INFORMATION PROVIDED:
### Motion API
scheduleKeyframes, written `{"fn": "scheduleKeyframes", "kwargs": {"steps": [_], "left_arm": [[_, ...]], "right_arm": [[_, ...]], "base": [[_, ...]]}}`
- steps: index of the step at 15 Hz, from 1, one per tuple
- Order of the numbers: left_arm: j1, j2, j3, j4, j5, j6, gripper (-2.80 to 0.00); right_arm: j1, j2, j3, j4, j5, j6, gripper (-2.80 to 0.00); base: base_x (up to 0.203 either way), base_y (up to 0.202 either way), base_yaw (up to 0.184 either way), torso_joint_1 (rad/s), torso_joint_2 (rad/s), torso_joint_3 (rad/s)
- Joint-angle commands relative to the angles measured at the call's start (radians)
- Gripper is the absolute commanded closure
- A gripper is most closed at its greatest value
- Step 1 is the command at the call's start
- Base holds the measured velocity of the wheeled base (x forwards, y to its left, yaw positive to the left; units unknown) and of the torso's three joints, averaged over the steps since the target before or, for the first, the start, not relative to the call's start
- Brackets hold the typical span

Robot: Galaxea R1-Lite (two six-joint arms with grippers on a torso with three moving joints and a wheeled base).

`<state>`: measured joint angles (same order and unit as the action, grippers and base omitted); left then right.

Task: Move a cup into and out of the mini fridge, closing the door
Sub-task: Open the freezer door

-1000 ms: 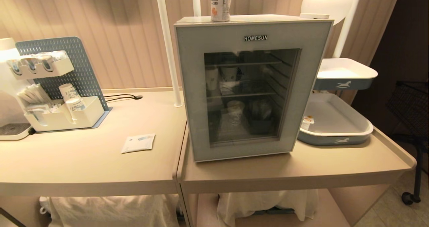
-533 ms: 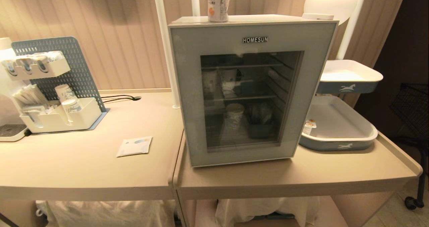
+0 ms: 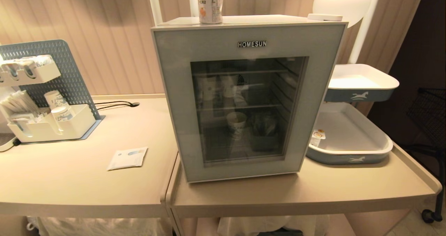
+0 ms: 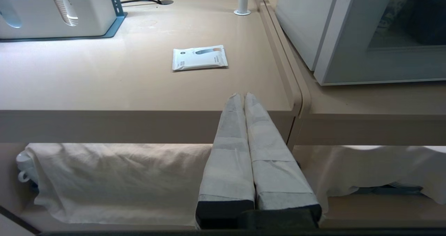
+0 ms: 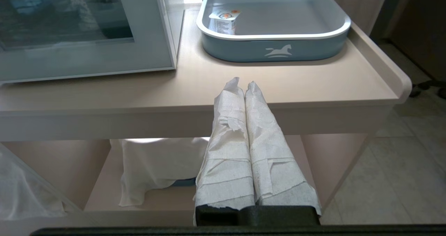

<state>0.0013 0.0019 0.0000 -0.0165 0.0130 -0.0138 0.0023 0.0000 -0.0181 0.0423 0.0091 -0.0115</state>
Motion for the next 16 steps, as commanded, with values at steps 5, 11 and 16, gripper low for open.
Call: {"fn": "scheduleKeyframes", "kwargs": {"steps": [5, 11, 16], "left_arm": [[0.000, 0.000, 0.002, 0.000, 0.001, 0.000, 0.00], [0.000, 0.000, 0.002, 0.000, 0.001, 0.002, 0.00], [0.000, 0.008, -0.034, 0.012, -0.001, 0.020, 0.00]], "right_arm": [[0.002, 0.002, 0.000, 0.001, 0.000, -0.001, 0.00], [0.001, 0.002, 0.000, 0.001, 0.000, -0.001, 0.00], [0.001, 0.002, 0.000, 0.001, 0.000, -0.001, 0.00]], "base": [[0.000, 0.000, 0.000, 0.000, 0.00, 0.000], [-0.045, 0.000, 0.002, 0.000, 0.00, 0.003], [0.000, 0.000, 0.000, 0.000, 0.00, 0.000]]}}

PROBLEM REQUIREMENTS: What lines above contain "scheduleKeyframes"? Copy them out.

TASK ANSWER:
scheduleKeyframes, written `{"fn": "scheduleKeyframes", "kwargs": {"steps": [_], "left_arm": [[_, ...]], "right_arm": [[_, ...]], "base": [[_, ...]]}}`
Call: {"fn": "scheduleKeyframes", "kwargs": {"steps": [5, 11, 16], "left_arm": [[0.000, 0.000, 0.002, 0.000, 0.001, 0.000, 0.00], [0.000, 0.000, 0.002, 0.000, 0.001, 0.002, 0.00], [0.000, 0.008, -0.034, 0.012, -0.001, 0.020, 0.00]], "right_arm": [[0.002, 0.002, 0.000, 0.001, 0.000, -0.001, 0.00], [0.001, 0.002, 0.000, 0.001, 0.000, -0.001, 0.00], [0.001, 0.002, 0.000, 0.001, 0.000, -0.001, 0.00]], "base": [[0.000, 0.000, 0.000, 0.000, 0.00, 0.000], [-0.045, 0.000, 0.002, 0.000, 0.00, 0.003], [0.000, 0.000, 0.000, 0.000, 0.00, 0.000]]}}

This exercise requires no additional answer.